It is safe for ALL people (6 months and older) with an egg allergy to get a flu vaccine every year. This is true no matter how severe your egg allergy was in the past. This includes people who have had anaphylaxis (a severe allergic reaction) to egg.
- Asthma and Allergy Foundation of America (AAFA)
- Centers for Disease Control and Prevention (CDC)
- American Academy of Pediatrics (AAP)
- American Academy of Allergy, Asthma, and Immunology (AAAAI)
- American College of Allergy, Asthma, and Immunology (ACAAI)
You do not need to be observed in a doctor’s office for 30 minutes after getting the vaccine if you have or had an egg allergy.
Some people with asthma can get the flu shot or nasal spray depending on age and if asthma is well-controlled. AAFA recommends the following:
- Ages 6 months to 4 years: Get the flu shot.

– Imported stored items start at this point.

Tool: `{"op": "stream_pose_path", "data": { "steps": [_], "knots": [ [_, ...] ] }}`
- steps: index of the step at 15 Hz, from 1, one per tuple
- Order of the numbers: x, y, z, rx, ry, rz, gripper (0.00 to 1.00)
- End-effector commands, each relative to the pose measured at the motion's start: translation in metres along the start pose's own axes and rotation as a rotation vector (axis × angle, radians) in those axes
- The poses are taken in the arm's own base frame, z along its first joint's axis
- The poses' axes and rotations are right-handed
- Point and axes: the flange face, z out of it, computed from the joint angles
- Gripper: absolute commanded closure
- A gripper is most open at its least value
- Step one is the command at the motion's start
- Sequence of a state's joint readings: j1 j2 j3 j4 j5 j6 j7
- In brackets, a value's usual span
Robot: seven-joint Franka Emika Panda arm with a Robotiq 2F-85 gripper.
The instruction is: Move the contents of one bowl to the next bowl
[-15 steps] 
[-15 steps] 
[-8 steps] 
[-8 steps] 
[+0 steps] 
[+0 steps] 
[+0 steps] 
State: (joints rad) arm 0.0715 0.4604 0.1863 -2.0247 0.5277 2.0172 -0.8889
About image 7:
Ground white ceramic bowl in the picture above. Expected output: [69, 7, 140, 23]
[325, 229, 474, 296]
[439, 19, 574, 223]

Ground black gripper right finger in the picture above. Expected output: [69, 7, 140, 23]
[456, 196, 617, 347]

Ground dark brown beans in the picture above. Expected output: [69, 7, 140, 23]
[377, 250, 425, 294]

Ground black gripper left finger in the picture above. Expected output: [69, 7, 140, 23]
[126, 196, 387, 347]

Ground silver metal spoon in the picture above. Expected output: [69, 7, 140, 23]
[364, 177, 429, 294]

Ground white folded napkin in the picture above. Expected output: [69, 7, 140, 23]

- Ages 4 and older: If your asthma is under control with no symptoms, you can get the flu shot or the nasal spray vaccine.
- Ages 4 and older: If you have recent asthma episodes or wheezing, get the flu shot.
The Risk of the Flu Is Greater Than the Chance of an Allergic Reaction to the Vaccine
The chance of getting a serious illness from the flu is much higher than the chance of an allergic reaction. And these serious illnesses, like pneumonia, can cause hospitalization or death. If your child also has a chronic disease like asthma, they are at an even higher risk for flu-caused illnesses.
While the 2020-2021 flu season was historically mild, the 2021-2022 flu season is expected to be more active.
If you’ve been holding out on getting the flu vaccine, it’s not too late. Flu season is just starting and will continue through the spring. There is still time to protect your family. The important thing to remember is an egg allergy is not a reason not to get the flu vaccine.